YOUR OBJECTIVE
An exact copy of every entry is what's needed, so please transcribe them all.

Stored items:

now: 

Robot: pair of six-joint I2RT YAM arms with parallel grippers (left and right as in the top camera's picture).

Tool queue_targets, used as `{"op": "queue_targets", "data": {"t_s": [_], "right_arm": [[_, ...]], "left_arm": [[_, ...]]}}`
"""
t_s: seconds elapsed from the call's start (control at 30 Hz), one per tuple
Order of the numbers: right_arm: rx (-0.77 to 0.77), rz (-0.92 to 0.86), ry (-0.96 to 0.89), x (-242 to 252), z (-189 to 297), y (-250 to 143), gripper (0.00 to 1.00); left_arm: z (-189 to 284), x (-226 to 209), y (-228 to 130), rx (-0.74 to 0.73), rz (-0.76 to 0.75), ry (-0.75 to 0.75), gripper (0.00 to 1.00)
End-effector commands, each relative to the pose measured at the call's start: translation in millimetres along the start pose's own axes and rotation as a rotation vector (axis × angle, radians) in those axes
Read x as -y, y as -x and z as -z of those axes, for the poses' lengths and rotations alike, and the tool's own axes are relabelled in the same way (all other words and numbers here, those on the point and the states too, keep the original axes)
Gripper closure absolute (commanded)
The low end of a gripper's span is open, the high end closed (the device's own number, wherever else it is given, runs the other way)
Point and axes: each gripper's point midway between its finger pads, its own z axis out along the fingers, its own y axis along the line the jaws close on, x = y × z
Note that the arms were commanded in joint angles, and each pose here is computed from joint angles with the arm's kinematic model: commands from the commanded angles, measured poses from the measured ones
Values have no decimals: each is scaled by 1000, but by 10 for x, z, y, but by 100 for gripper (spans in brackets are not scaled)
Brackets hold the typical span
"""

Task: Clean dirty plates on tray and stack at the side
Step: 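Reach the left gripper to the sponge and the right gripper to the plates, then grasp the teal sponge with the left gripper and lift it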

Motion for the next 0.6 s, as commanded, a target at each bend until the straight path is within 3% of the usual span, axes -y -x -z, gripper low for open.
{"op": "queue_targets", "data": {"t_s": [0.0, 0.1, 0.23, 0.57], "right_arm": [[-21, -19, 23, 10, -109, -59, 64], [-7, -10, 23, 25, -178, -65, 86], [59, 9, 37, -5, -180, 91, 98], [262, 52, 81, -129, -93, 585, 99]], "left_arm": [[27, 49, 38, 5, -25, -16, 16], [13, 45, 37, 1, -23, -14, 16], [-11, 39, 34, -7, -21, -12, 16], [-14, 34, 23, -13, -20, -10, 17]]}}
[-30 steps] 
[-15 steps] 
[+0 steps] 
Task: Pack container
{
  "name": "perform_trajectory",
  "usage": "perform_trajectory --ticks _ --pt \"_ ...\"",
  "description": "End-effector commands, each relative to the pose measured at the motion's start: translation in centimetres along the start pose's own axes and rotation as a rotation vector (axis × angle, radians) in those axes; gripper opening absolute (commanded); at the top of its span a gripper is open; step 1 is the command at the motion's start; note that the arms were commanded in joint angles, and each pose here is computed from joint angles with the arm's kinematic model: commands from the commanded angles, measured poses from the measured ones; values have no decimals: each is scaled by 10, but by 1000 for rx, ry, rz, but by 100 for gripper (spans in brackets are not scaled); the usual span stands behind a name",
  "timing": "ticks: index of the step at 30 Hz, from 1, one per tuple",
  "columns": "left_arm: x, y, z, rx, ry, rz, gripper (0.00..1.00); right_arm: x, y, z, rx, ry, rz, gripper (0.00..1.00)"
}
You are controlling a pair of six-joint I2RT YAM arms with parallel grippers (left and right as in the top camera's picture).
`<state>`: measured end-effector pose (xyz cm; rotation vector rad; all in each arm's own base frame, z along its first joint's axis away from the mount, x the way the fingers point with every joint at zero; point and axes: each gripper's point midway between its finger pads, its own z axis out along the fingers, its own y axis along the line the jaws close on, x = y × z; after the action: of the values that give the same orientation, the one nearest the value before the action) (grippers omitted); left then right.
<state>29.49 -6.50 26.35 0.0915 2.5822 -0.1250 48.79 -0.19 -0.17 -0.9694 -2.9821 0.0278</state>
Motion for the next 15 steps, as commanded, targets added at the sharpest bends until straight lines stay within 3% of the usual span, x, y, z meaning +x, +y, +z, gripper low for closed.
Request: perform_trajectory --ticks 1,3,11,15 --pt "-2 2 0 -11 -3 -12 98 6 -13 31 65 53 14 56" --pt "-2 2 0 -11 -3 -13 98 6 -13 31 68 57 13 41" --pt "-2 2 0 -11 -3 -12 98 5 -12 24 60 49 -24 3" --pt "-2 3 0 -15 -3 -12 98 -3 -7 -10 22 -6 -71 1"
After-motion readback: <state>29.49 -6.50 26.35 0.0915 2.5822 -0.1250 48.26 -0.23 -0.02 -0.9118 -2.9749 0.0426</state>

COMPLETED TASK
now: 

Robot: pair of six-joint I2RT YAM arms with parallel grippers (left and right as in the top camera's picture).

Tool queue_targets, used as `{"op": "queue_targets", "data": {"t_s": [_], "right_arm": [[_, ...]], "left_arm": [[_, ...]]}}`
"""
t_s: seconds elapsed from the call's start (control at 30 Hz), one per tuple
Order of the numbers: right_arm: rx (-0.77 to 0.77), rz (-0.92 to 0.86), ry (-0.96 to 0.89), x (-242 to 252), z (-189 to 297), y (-250 to 143), gripper (0.00 to 1.00); left_arm: z (-189 to 284), x (-226 to 209), y (-228 to 130), rx (-0.74 to 0.73), rz (-0.76 to 0.75), ry (-0.75 to 0.75), gripper (0.00 to 1.00)
End-effector commands, each relative to the pose measured at the call's start: translation in millimetres along the start pose's own axes and rotation as a rotation vector (axis × angle, radians) in those axes
Read x as -y, y as -x and z as -z of those axes, for the poses' lengths and rotations alike, and the tool's own axes are relabelled in the same way (all other words and numbers here, those on the point and the states too, keep the original axes)
Gripper closure absolute (commanded)
The low end of a gripper's span is open, the high end closed (the device's own number, wherever else it is given, runs the other way)
Point and axes: each gripper's point midway between its finger pads, its own z axis out along the fingers, its own y axis along the line the jaws close on, x = y × z
Note that the arms were commanded in joint angles, and each pose here is computed from joint angles with the arm's kinematic model: commands from the commanded angles, measured poses from the measured ones
Values have no decimals: each is scaled by 1000, but by 10 for x, z, y, but by 100 for gripper (spans in brackets are not scaled)
Brackets hold the typical span
"""

Task: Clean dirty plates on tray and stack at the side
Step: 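Reach the left gripper to the sponge and the right gripper to the plates, then grasp the teal sponge with the left gripper and lift it
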
Motion for the next 0.6 s, as commanded, a target at each bend until the straight path is within 3% of the usual span, axes -y -x -z, gripper low for open.
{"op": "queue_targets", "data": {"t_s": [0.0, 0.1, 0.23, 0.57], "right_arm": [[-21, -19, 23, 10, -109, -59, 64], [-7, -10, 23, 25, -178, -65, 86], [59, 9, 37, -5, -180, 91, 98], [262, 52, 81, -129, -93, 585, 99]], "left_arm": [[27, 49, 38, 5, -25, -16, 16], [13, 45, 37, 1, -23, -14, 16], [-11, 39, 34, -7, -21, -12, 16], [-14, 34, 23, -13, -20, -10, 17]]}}
[-30 steps] 
[-15 steps] 
[+0 steps] 
Task: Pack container
{
  "name": "perform_trajectory",
  "usage": "perform_trajectory --ticks _ --pt \"_ ...\"",
  "description": "End-effector commands, each relative to the pose measured at the motion's start: translation in centimetres along the start pose's own axes and rotation as a rotation vector (axis × angle, radians) in those axes; gripper opening absolute (commanded); at the top of its span a gripper is open; step 1 is the command at the motion's start; note that the arms were commanded in joint angles, and each pose here is computed from joint angles with the arm's kinematic model: commands from the commanded angles, measured poses from the measured ones; values have no decimals: each is scaled by 10, but by 1000 for rx, ry, rz, but by 100 for gripper (spans in brackets are not scaled); the usual span stands behind a name",
  "timing": "ticks: index of the step at 30 Hz, from 1, one per tuple",
  "columns": "left_arm: x, y, z, rx, ry, rz, gripper (0.00..1.00); right_arm: x, y, z, rx, ry, rz, gripper (0.00..1.00)"
}
You are controlling a pair of six-joint I2RT YAM arms with parallel grippers (left and right as in the top camera's picture).
`<state>`: measured end-effector pose (xyz cm; rotation vector rad; all in each arm's own base frame, z along its first joint's axis away from the mount, x the way the fingers point with every joint at zero; point and axes: each gripper's point midway between its finger pads, its own z axis out along the fingers, its own y axis along the line the jaws close on, x = y × z; after the action: of the values that give the same orientation, the one nearest the value before the action) (grippers omitted); left then right.
<state>29.49 -6.50 26.35 0.0915 2.5822 -0.1250 48.79 -0.19 -0.17 -0.9694 -2.9821 0.0278</state>
Motion for the next 15 steps, as commanded, targets added at the sharpest bends until straight lines stay within 3% of the usual span, x, y, z meaning +x, +y, +z, gripper low for closed.
Request: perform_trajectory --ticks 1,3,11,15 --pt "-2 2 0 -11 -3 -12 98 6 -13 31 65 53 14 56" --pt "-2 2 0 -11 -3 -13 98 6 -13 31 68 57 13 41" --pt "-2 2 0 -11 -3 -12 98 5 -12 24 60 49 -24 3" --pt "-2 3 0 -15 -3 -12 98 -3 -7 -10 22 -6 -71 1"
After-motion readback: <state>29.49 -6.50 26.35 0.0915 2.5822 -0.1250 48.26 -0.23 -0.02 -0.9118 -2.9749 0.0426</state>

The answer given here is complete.